18 | I Série - Número: 101 | 3 de Julho de 2008
O Sr. Ministro de Estado e dos Negócios Estrangeiros (Luís Amado): — Sr. Presidente, Srs. Deputados: Como o Sr. Presidente anunciou, este debate foi suscitado pelo Bloco de Esquerda e decorre na sequência, como sabemos, do voto negativo da Irlanda ao processo de ratificação do Tratado de Lisboa.
Temos, por isso, uma crise aberta no processo de ratificação do Tratado de Lisboa.
É conhecida a posição do Governo português, que foi já expressa em outras instâncias do Parlamento.
Tive oportunidade de, juntamente com o Sr. Secretário de Estado Adjunto e dos Assuntos Europeus, estar presente na Comissão de Negócios Estrangeiros e Comunidades Portuguesas, bem como na Comissão de Assuntos Europeus, sendo com muito gosto que aqui estamos presentes, também em Plenário, para intervir neste debate.
A posição do Governo português é sabida — foi expressa no Conselho Europeu do passado mês de Junho —: reconhecemos que há uma crise no processo de ratificação, reconhecemos que essa crise deve suscitar reflexão e debate no seio da União sobre o que se passou na Irlanda mas, simultaneamente, recusamo-nos a admitir que o Tratado de Lisboa esteja «morto». Continuamos, por isso, a trabalhar para que o Tratado de Lisboa venha a entrar em vigor, não necessariamente nos prazos estabelecidos, mas de acordo com os calendários que as circunstâncias venham a impor.
É óbvio que aqueles que sempre se opuseram ao Tratado não deixaram de se apressar a declará-lo como estando «morto», numa ampla coligação negativa, de extremos entre o conservadorismo mais serôdio, nacionalistas, internacionalistas, altermundialistas, proteccionistas, que nada tem de positivo e de construtivo a oferecer como alternativa ao projecto europeu.
E é, no fundo, esta circunstância que nos obriga necessariamente a manter a coesão e a determinação no processo de ratificação, que está em curso ainda, independentemente de reconhecermos que há uma crise aberta nesse processo.

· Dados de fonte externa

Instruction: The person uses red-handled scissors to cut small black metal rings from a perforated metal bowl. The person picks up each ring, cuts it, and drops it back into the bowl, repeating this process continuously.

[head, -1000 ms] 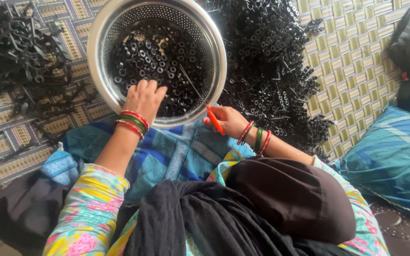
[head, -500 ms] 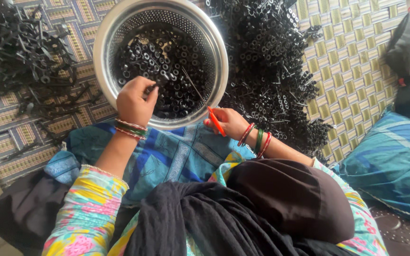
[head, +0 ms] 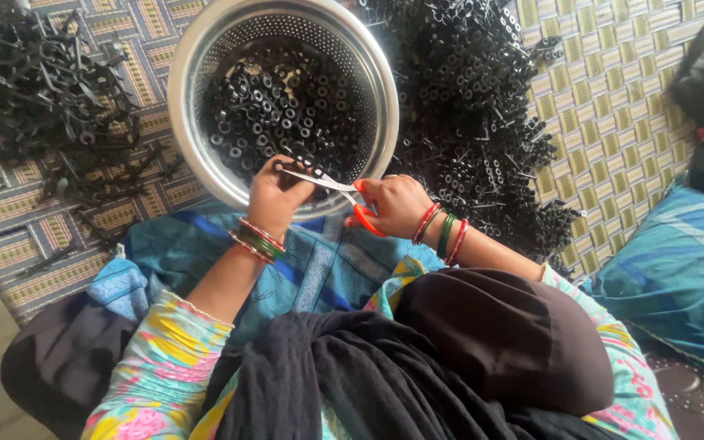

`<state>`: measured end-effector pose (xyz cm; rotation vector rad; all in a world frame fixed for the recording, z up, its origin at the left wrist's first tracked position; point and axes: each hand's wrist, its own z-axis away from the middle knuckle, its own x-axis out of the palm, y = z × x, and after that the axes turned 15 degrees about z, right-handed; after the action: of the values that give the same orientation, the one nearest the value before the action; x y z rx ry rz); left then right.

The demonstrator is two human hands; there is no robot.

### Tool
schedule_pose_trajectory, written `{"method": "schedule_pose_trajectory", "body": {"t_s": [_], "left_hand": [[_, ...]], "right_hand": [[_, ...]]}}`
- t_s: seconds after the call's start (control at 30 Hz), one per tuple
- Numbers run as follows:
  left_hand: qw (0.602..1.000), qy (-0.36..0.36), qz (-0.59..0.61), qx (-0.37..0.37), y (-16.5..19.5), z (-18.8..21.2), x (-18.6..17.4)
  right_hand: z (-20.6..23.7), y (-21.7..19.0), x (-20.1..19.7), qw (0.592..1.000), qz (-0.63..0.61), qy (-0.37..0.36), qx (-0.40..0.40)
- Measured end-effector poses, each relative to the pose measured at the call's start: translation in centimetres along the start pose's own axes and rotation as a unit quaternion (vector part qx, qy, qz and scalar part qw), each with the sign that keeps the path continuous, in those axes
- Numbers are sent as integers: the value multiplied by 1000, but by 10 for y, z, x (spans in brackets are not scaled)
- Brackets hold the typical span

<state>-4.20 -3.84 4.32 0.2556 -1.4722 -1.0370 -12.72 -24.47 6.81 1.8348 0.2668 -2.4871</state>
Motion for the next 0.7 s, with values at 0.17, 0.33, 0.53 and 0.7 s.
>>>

A posição do Conselho Europeu de Junho é conhecida e não se afasta da posição e da interpretação que o Governo português fez: devemos continuar com o processo de ratificação do Tratado, permitindo aos Estadosmembros que ainda não o ratificaram tomarem sobre ele uma decisão adequada; simultaneamente, devemos dar tempo ao Governo irlandês para avaliar a situação interna e perspectivar opções para a saída da crise. O Conselho Europeu decidiu também, em Outubro, revisitar o problema e a situação criada.
A nossa posição é, por isso, uma posição muito construtiva, como deve ser, e responsável de quem, apesar de tudo, teve alguma intervenção em todo o processo de preparação do Tratado de Lisboa.

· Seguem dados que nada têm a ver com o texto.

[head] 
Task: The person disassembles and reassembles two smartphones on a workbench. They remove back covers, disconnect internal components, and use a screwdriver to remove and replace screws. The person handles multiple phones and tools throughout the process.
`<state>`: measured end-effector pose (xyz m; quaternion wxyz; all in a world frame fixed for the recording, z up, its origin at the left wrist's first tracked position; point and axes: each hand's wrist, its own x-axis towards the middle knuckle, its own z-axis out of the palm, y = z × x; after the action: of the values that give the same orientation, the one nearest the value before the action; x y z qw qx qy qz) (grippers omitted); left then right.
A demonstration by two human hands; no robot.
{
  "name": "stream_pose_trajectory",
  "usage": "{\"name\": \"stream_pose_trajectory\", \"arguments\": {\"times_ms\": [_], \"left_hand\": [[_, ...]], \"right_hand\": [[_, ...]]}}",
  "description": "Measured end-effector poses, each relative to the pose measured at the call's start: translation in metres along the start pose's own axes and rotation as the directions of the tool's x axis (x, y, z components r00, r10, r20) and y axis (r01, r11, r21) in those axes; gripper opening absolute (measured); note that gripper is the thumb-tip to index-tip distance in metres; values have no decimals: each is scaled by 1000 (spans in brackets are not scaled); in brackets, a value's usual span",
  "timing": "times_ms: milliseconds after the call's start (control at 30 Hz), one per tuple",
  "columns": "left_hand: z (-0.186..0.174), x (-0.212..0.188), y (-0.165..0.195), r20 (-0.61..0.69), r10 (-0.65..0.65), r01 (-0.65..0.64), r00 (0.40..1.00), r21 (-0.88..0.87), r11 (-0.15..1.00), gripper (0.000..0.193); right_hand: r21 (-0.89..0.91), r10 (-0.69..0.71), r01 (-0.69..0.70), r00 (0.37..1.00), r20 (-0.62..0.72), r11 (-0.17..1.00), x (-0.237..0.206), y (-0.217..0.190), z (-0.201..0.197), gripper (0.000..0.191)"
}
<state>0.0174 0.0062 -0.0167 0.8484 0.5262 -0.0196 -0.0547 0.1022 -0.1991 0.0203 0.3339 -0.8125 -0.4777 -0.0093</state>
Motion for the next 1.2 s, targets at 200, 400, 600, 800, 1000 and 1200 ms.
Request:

Repudiámos, desde a primeira hora, uma retórica de ressentimento e de reculpabilização do povo irlandês relativamente à frustração criada com a não implementação do Tratado nos calendários previstos. Não aceitamos soluções que isolem ou que excluam a Irlanda do processo que está em curso para a adopção de um novo Tratado.
O Sr. António Filipe (PCP): — Mas eles não querem!
O Sr. Ministro de Estado e dos Negócios Estrangeiros: — Somos a favor de uma Europa que prossiga os seus objectivos a 27 e que desenvolva os objectivos suscitados com a aprovação do Tratado de Lisboa coesamente.
Acreditamos que o Governo irlandês, com quem negociámos o Tratado de Lisboa, que o assinou aqui e que se bateu na Irlanda pela sua ratificação, deve necessariamente ter o tempo de reflexão adequado para nos propor soluções alternativas ao problema suscitado. Se, porventura — e digo-o aqui com total abertura —, decorrido algum tempo, o Governo irlandês reconhecer, perante os seus aliados, que não está em condições de ultrapassar a situação suscitada, é óbvio que, nessa circunstância, teremos de reflectir sobre os caminhos a seguir, sobre as ilações a retirar dessa situação e assumir todas as consequências.
Como tenho dito, se assim for, o projecto europeu assumirá definitivamente uma dinâmica completamente diferente e, no nosso entendimento, teremos todos de nos preparar responsavelmente para isso.
Porém, por enquanto, não é essa a posição do Governo irlandês nem foi essa a posição que o Governo irlandês nos transmitiu. Pelo contrário, mostrou empenho em, durante os próximos meses, procurar trabalhar internamente para encontrar uma solução de saída da crise criada.